Acidic hot springs are the breath-bearing red algae and strong algae. It is possible to maintain a neutral intracellular pH, and it is possible to reproduce in a strong acidic environment.
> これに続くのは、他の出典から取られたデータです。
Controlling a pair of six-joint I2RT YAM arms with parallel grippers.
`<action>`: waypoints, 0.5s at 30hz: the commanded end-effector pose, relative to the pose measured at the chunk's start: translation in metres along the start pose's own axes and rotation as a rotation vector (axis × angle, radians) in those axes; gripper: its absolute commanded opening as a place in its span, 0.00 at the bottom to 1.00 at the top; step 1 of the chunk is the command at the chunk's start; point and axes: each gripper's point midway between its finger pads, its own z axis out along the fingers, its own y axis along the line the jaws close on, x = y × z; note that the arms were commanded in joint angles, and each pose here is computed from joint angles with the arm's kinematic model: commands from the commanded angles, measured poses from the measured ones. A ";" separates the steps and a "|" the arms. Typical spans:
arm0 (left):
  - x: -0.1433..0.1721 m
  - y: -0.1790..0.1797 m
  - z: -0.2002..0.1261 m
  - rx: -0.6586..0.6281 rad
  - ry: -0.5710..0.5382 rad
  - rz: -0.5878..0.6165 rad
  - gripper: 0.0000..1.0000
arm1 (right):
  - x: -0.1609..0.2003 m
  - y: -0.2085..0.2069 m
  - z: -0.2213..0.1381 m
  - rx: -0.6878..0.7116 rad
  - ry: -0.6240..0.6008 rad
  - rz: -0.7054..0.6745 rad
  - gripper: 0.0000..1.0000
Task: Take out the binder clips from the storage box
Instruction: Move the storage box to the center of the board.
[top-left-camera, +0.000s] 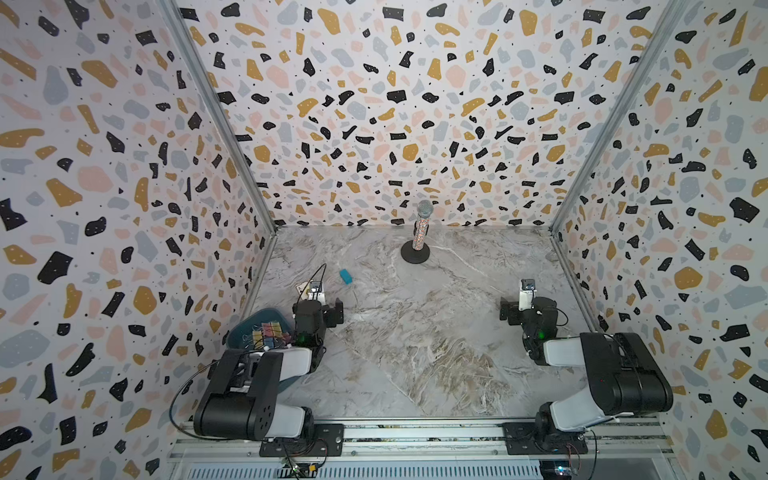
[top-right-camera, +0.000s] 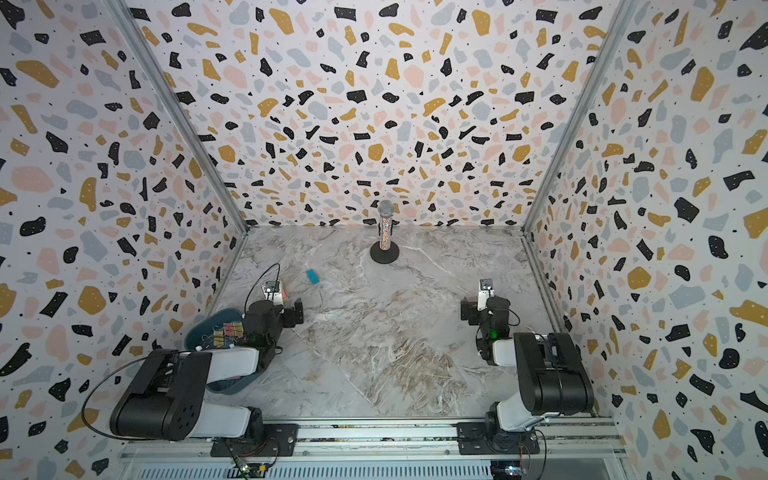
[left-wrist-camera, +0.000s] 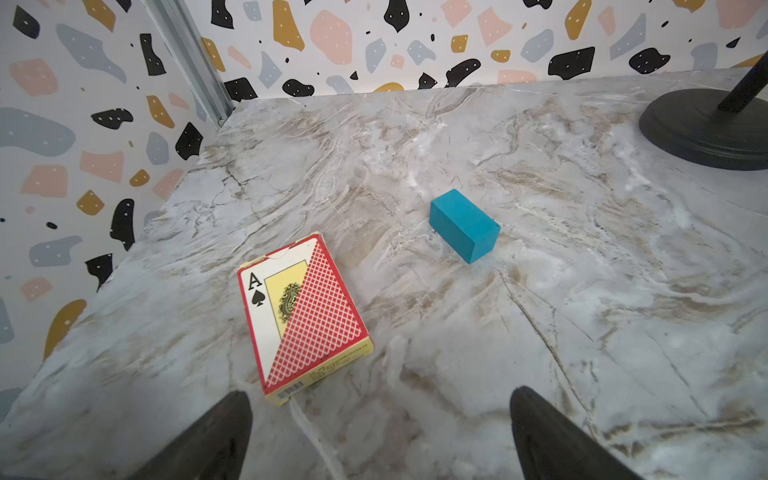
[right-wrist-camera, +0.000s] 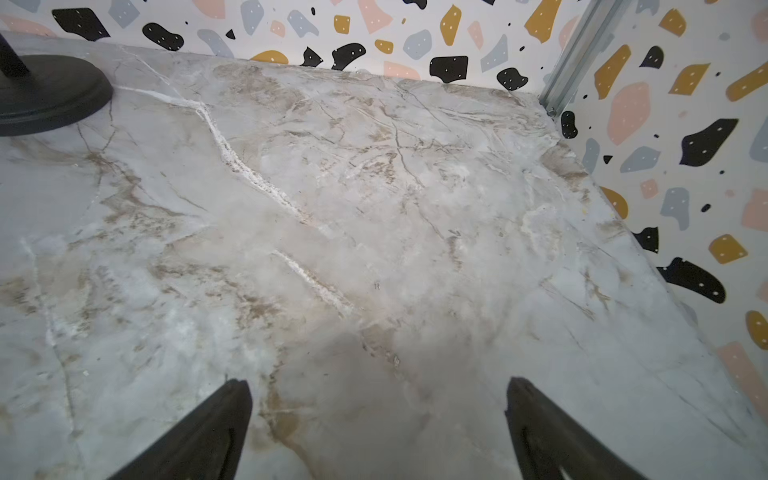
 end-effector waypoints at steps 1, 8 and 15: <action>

Department of Photochemistry, Department of Photochemistry I経 is supplied by のcyclic な光リン acidified reaction により to されていると卡えられている.従って、この草のチラコイド片を material ににと、これまでchloroplast チラコイド film では検出The acidification reaction of されてなcyclic なリン is closely related to the protein composition of する, so the possibility is very high.そこで, this study では, チアニヂウムのチラコイド film からNAD(P)H acidified する protein compositionを検出しRefined するとともに, その ingredient の 明を ら か に す る purpose で 行 い, の results を GET た. 1) Ingredients of チアニヂウムのチラコイド Film をデオキシコールAcid (DOC) Soluble してくるDOC PAGEにかけ, NADPH_2をactivated dyeing withいてすると2本のバンドが検出された.このActive バンドは, チラコイド film をNaBr でcleanse しても全くeffect されなかった.従って、このバンドはFd-NADP reductase(FNR)ではないNADPH acidifying ingredient であると卡えられる. 2) チラコイド film のDOC solubilized ingredient を 2 times のDEAE Sepharose CL6B カラムにかける事により Refined した. The results of the purified standard product's NAD(P)H-ferricyanide oxidoreductase activity measurement, NADPH's specific reaction and NADH's reaction. Analysis of enzyme reaction rate theory, Km=125μM, Vmax=1000μmol/mg protein/min. 3) The active ingredient of NADPH acidification is SDS PAGE. The ingredient is about 36kDa and has a molecular weight of about 36kDa. The N-terminal amino acid of この36kDa protein is はブロックされていた.そこで、Internal arrangement をKnowing the purpose で、BrCN processing してからSDS PAGEしたところ、About 17と19kDaの2本のanalyzed ペプチドバンドが得られたので、Now それらのアミノacid sequence をdetermination しつつある.ここでRefined されたNADPH acidification ingredient はcyclicな光リン acidification reaction and するNovel のprotein である possibility がstrong いとtest えている.

项目成果

Taro Miura: "Identification of Domains on the Extrinsic 33kDa Protein Possibly Involved in Electrostratic Interaction coith PSII Complex by Means of Chemical Modification" The Journal of Biological Chemistry. 272・6. 3788-3798 (1997)

Taro Miura：“通过化学修饰鉴定可能参与电层相互作用 coith PSII 复合物的外在 33kDa 蛋白质的结构域”《生物化学杂志》272・6 (1997)。